Een 7.1-versterker, die doorgaans duurder is, creëert een surroundeffect met 7 luidsprekers en een subwoofer of desgewenst kan het systeem dienst doen als een 5.1-systeem in één kamer en een extra paar luidsprekers, die meestal in een andere ruimte (slaapkamer, bureau …) staan en apart te bedienen zijn (multiroom).
Een 7.1-opstelling is trouwens een minimumvereiste voor een gecertificeerd THX-systeem, een kwaliteitsnorm voor geluidsweergave via meerdere kanalen, die LucasArts oorspronkelijk heeft gecreëerd voor de Star Wars films maar deze standaard is nu bij talloze films terug te vinden en wordt in tal van bioscopen gebruikt.
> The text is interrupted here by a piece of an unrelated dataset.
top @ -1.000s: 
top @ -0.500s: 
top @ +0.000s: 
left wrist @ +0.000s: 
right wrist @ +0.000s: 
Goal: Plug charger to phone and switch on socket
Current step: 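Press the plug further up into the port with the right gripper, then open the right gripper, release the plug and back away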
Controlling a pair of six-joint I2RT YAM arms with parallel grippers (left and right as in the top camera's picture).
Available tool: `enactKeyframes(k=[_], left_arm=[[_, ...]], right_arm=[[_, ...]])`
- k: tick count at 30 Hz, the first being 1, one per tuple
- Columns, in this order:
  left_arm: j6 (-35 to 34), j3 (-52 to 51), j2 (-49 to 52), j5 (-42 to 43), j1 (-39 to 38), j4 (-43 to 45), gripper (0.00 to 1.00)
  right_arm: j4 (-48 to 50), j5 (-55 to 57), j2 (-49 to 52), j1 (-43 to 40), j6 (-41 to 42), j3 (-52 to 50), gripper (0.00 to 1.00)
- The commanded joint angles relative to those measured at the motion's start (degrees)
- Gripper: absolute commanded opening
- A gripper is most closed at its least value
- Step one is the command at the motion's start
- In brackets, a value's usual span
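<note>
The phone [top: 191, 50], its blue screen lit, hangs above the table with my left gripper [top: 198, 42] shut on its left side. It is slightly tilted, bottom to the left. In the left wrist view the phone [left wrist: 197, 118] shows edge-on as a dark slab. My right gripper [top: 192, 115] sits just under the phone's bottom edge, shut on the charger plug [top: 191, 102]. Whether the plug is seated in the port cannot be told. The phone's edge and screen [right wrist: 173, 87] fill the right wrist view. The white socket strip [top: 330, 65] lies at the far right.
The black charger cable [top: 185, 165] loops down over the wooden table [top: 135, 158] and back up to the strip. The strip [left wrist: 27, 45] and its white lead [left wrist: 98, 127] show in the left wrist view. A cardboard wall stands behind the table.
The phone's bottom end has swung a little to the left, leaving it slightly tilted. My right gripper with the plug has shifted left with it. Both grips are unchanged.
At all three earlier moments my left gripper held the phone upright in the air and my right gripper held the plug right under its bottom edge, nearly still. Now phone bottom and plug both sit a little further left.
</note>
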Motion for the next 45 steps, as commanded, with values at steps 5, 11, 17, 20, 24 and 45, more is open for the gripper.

Er bestaan nog uitgebreidere configuraties (9.2 en meer), maar die zijn in 99 % van de gevallen niet realistisch voor thuisgebruik.
Het spreekt voor zich dat homecinemasystemen het geluid ook in gewone stereomodus kunnen weergeven als je dat wenst.

Vermogen van de versterker: opgelet
Belooft de verkoper je een krachtige versterker (met honderden watts) die maar enkele kilo’s weegt? Dan ben je maar beter op je hoede, want de kans is groot dat hij overdrijft. Een degelijke volwaardige versterker weegt gemakkelijk 10 kg, omdat hij een echte voedingstransformator bevat, die heel wat zwaarder is dan pakweg een gsm- of laptoptransfo.
Welk vermogen heb je dan echt nodig? Alles hangt af van het gewenste volume en van het rendement en de impedantie van je luidsprekers.
De bedrijfsmodus van het elektronische circuit van de versterker wordt vaak vermeld op de verpakking (bv. klasse A, AB of D). De eerste twee zijn analoge toestellen, klasse D is volledig digitaal (energiezuiniger).